* _ASSIGNED TASK_:
Please output exactly the run of lines that starts at the line with "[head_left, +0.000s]" and ends at the last line of the records below.

[Dataset records]
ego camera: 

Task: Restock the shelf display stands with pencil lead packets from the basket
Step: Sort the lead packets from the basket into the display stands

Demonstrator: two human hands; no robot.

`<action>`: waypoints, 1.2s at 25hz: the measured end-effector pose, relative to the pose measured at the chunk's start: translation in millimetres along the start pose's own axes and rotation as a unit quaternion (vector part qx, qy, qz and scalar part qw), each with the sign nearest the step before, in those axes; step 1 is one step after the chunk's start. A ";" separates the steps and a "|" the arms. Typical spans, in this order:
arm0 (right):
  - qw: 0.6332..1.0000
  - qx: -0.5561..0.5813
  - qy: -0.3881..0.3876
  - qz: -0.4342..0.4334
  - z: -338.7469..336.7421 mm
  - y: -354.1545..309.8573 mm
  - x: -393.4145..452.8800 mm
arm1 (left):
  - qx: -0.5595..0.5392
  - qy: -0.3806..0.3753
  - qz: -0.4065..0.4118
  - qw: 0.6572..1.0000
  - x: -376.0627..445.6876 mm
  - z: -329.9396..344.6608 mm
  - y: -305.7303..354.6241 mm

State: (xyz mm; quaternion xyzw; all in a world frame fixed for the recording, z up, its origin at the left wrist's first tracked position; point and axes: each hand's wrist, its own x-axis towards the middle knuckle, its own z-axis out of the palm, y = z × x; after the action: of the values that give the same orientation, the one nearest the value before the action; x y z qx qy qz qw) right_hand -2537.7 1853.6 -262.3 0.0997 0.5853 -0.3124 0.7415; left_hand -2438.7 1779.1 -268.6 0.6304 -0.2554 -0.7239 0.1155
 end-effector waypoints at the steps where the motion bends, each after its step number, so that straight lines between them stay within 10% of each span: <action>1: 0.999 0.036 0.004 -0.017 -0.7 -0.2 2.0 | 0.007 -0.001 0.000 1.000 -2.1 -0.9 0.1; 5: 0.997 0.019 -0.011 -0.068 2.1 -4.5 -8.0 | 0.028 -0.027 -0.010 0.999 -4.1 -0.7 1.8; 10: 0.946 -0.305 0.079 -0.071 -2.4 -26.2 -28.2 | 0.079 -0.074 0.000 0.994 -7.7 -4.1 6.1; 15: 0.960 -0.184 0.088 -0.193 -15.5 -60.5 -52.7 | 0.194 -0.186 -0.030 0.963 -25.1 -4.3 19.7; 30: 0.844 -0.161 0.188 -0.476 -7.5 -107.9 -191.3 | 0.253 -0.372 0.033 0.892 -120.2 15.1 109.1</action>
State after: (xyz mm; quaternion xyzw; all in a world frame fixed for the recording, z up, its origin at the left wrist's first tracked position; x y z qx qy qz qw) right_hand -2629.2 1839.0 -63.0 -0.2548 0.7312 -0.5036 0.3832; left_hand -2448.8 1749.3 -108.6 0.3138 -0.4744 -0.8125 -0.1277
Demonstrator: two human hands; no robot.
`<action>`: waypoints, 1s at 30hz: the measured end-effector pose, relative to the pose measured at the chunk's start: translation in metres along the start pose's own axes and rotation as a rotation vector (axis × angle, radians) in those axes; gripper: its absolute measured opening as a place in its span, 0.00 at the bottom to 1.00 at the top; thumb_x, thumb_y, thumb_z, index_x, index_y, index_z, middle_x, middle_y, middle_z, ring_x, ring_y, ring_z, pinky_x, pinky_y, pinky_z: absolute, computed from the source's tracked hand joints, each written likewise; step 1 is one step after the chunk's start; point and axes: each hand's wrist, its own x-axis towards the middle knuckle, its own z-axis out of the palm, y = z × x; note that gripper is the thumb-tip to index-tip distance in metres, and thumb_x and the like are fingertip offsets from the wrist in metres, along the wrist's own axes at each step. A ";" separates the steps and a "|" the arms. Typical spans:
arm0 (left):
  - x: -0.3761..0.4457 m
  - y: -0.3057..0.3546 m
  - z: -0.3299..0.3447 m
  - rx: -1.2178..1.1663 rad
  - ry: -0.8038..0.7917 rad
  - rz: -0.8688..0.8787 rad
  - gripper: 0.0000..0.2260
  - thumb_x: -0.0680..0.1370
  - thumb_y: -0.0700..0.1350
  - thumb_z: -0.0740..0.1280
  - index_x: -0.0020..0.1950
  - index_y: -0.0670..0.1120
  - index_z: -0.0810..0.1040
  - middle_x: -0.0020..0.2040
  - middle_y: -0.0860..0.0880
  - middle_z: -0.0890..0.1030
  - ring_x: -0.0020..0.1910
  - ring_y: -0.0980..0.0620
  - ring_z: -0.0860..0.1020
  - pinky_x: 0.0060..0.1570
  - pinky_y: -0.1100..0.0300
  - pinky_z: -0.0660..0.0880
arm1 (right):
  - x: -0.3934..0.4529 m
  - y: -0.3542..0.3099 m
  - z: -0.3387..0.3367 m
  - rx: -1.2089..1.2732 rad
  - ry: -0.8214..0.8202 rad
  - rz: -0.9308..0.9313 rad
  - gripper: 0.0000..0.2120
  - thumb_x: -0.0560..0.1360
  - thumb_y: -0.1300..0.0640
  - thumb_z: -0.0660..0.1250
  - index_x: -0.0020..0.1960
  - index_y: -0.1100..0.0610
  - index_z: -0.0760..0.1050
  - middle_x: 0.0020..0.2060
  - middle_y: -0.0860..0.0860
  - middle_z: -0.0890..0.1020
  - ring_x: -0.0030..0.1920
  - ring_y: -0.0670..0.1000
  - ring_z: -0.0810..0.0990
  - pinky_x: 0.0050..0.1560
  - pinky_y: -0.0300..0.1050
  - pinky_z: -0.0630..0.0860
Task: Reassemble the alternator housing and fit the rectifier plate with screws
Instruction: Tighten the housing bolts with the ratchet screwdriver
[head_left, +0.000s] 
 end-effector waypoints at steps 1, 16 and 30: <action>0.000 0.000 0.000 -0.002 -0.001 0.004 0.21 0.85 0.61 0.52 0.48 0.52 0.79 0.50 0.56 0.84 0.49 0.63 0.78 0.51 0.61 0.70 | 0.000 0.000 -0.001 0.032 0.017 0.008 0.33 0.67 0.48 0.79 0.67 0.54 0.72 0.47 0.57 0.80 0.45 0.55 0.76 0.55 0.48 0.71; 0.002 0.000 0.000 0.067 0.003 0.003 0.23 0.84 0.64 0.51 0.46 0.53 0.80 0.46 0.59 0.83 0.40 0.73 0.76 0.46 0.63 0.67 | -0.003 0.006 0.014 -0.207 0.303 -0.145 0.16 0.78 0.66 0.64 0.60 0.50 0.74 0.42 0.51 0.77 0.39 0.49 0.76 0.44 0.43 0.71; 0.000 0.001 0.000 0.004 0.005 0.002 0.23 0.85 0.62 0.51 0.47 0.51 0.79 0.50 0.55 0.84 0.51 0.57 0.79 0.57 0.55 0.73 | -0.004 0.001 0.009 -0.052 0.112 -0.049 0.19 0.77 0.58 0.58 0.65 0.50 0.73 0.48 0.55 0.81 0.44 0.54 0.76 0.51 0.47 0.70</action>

* _EXPECTED OUTPUT_:
[head_left, +0.000s] 
 end-effector waypoints at steps 1, 16 and 30: <action>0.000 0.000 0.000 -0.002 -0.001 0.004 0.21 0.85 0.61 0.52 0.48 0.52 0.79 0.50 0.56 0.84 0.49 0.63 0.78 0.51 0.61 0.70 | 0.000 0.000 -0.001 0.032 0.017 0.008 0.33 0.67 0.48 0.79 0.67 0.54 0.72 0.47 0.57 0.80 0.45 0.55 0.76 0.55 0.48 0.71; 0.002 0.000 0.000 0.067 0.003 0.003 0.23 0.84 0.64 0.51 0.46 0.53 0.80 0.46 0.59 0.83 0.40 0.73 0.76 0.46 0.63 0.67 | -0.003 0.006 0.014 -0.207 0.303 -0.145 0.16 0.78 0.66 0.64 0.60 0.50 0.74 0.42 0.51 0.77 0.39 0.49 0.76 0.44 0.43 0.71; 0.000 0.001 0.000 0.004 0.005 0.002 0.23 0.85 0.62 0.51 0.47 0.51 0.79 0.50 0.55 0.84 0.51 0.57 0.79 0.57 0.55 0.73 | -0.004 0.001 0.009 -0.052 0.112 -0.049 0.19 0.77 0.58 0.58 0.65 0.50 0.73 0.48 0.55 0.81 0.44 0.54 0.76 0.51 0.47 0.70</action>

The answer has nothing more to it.